Grazing  has been introduced at Laugharne–Pendine Burrows and Pembrey  and sea buckthorn clearance has already been carried out at Pembrey.

A Shoreline Management Plan has been developed for the Carmarthen Bay coast, which recognizes the environmental value of the Laugharne–Pendine and Pembrey dune systems. The plan recommends that, in the main, natural coastal processes should be allowed to continue at both sites.

Mechanical beach cleaning is currently restricted to just a short section of Pembrey, where recreational use is highest.

A large proportion of the UK sand dune resource is also notified as Sites of Special Scientific Interest (SSSI). Again both Laugharne–Pendine Burrows and Pembrey are afforded SSSI status. Furthermore part of Pembrey is also designated as a Local Nature Reserve (LNR).

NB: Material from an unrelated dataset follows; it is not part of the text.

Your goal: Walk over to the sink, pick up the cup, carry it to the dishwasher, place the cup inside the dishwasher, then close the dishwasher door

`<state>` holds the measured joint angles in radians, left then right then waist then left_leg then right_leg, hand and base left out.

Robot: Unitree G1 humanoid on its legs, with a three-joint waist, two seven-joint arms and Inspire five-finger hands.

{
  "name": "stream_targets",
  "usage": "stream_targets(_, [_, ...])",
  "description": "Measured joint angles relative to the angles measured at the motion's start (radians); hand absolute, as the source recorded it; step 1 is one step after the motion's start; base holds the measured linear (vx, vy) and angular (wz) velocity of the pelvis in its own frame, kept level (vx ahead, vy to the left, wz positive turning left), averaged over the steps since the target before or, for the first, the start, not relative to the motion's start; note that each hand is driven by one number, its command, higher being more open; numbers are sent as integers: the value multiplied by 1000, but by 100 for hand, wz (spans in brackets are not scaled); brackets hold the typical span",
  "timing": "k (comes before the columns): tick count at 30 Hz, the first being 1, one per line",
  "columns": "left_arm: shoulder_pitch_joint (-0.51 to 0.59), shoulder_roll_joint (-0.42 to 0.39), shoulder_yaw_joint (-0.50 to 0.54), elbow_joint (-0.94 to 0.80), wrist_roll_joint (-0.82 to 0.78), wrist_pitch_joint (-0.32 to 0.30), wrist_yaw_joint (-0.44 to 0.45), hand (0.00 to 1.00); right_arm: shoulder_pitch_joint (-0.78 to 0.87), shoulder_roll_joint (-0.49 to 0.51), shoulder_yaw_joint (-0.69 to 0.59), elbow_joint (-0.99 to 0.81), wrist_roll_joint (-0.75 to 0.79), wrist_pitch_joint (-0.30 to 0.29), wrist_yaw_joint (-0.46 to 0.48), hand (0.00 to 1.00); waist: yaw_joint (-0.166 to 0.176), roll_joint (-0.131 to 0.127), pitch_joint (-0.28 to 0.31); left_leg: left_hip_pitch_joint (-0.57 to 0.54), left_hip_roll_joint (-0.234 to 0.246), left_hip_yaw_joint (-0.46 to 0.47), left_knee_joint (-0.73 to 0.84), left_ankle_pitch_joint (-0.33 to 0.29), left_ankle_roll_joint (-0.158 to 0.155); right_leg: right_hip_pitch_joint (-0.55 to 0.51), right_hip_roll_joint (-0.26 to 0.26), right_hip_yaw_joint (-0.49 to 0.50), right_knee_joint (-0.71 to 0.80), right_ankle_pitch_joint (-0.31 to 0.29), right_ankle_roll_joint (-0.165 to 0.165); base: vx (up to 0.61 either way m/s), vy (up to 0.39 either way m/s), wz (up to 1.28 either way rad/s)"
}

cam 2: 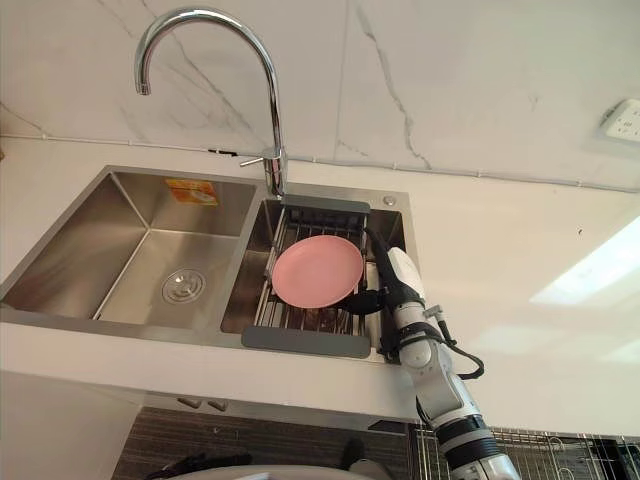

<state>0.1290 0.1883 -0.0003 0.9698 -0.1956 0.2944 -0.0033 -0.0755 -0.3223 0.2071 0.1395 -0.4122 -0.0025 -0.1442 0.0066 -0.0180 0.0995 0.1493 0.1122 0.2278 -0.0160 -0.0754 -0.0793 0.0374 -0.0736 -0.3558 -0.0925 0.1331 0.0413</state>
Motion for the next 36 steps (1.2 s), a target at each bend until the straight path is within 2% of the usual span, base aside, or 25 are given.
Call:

Current Factors Affecting the Habitat

  • Erosion and accretion. The seaward edges of sand dunes can be highly mobile and most sand dunes systems in the UK are displaying net erosion. Insufficient sand supply and adverse weather patterns are frequently the underlying causes of sand dune erosion.
  • Grazing. Grazing is necessary to maintain fixed dune communities.  Undergrazing results in the spread of coarse grasses and eventual succession to scrub and woodland. Conversely overgrazing can be damaging to fixed dune grassland and heath.
  • Recreation. Damage to sand dunes can arise through excessive pedestrian and, especially, vehicular use. Loss of habitat can also occur through golf course developments.
  • Sea defence and stabilization. Practices such as sand fencing and marram grass planting are frequently used to stabilize eroding dunes where a threat to adjacent land uses is perceived. Such measures can greatly affect the natural dynamics of dune systems, often resulting in the loss of mobile dune phases.
  • Beach management. Mechanical beach cleaning can result in the damage or removal of pioneer dune stages and associated specialist species.
  • Forestry. As well as the direct loss of habitat, forestry plantations on dune systems can result in a lowering of the water table and consequent loss of dune slacks.
  • Sea buckthorn. Although sea buckthorn is native to eastern England and south-east Scotland, this shrub has been widely introduced at sand dune sites elsewhere, where subsequent invasion has often been a problem.
  • Other human influences. Sand dunes have in the past been affected by housing and industrial developments, waste tips, fly tipping and sand extraction. Rising sea levels is likely to become an increasingly significant factor in the future, while the disruption of coastal processes through marine dredging is another potential factor.